I always tell people who ask me for store/product recommendations that I can't
really give an honest opinion of something until they've fucked up some how.
Its pretty easy for a business to look good when everything goes well, but
when something goes wrong it is extremely telling about how they respect their
customers by how they work to remedy the situation.

\- Company shipped the wrong item? Keep it and we'll ship you the correct one!
--> Great!

\- Company shipped my product with the wrong service (when I paid a premium)?
Here's your refund! --> Also good!

\- Company failed to send half my order (or it got lost during shipping)?
"You're a liar, get bent" _hangup_ \--> Avoid avoid avoid!

------
ramblerman
> Note that I only got this message AFTER trying to leave a 2 star review.
> What would have happend if I had left a more positive review? Would that be
> allowed?

This is highly speculative, and without evidence it's pretty shady to suggest
it, imo.

------
thinkythought
This skips/avoids another really important but bs thing they do: Reviews that
mention counterfeits ALWAYS get pulled. Seemingly by some automated system,
even. It's like a forbidden review topic or phrase.

Yea, that's not shady at all

------
windexh8er
This seems to be BAU with Amazon these days and why I no longer trust their
reviews en masse. You can still field high fidelity reviews, but unless it is
for a large purchase it seems to be a waste of time. Amazon bolsters cheap
(cost and quality) products. I wrote a 1 star for a set of poorly constructed
LED bulbs where one exploded and created a fire hazard. This review was
accepted, however a review of a product I purchased that came with the wrong
model product (mistake or deception?) in the box was removed and it didn't
matter what I tried Amazon would not give me a reason why.

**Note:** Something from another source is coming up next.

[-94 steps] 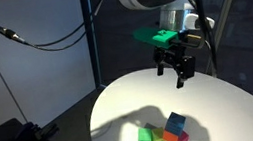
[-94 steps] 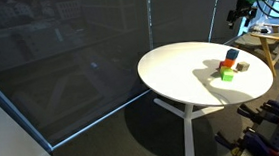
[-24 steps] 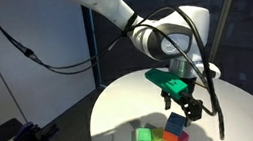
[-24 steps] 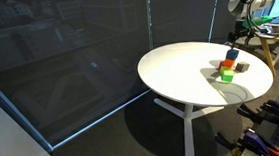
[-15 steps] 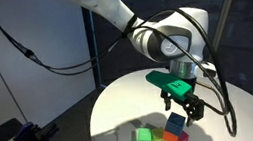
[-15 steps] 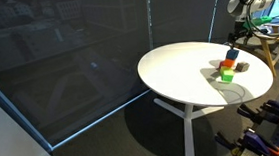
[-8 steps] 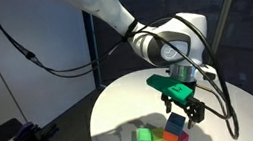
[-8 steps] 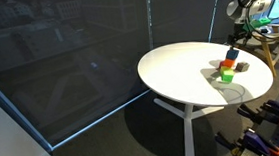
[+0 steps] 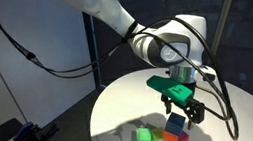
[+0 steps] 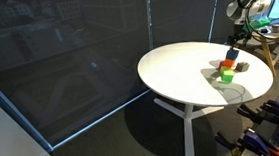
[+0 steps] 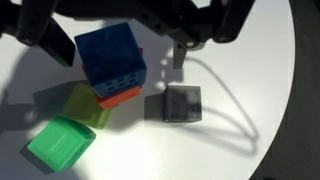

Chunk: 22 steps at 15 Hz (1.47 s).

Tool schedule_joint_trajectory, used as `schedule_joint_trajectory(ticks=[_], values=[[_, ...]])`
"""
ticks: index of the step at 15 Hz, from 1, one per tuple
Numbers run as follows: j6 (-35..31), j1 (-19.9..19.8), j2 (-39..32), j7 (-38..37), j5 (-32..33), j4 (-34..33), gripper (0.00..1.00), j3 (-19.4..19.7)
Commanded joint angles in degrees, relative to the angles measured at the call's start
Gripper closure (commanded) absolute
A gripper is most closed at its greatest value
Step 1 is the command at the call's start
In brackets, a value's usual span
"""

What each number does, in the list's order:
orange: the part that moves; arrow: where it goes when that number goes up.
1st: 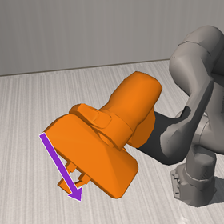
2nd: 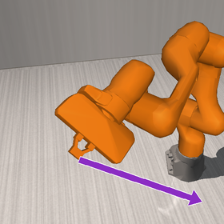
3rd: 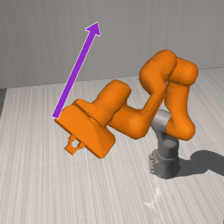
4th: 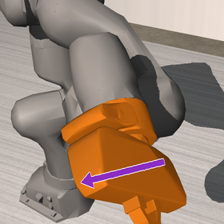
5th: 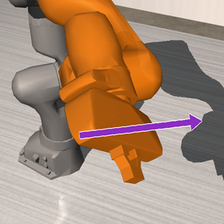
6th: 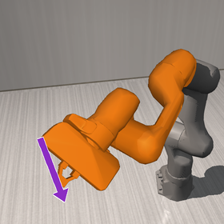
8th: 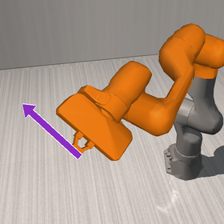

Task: Pick up the blue block and put it on the table

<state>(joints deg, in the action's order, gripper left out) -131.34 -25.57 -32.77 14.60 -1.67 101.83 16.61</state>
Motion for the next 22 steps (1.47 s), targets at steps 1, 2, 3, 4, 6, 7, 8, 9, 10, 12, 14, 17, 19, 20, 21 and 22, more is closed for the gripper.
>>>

Amazon is a machine running off of too many fake reviews and so I've been
significantly cutting back supporting them by purchasing from. I'm sure,
eventually, my return requests will be revoked due to a low review or when
their algorithm shows my purchase cadence declining. At that point I'll be
done.

------
calewis
I work at a sleep company and reviews are super important for our ecommerce
site. We use: [https://reviewmeta.com](https://reviewmeta.com) to ensure that
we remove fake reviews. Just paste in the Amazon link and it will check all
the reviews and give you loads of stats.

------
Animats
Amazon's big dark pattern: _" No, I don't want to save $25.72."_ You get that
every time you order and don't pay for Prime. Also, the non-Prime "Free
Shipping" option requires you to back up and click shipping type to get it.
The default path makes you pay for shipping.

------
alanfranzoni
One thing where they are right is your review of your weights. What has the
seller/packaging to do with the product itself? You weren't reviewing the
item, but the seller (which isn't allowed when the seller is Amazon itself).
Unless you think that the neoprene was bad quality.

------
ryanlol
This guy is having some truly strange experiences with amazon.

Why would he have to ship the damaged weights back? Amazon essentially _never_
insists on that.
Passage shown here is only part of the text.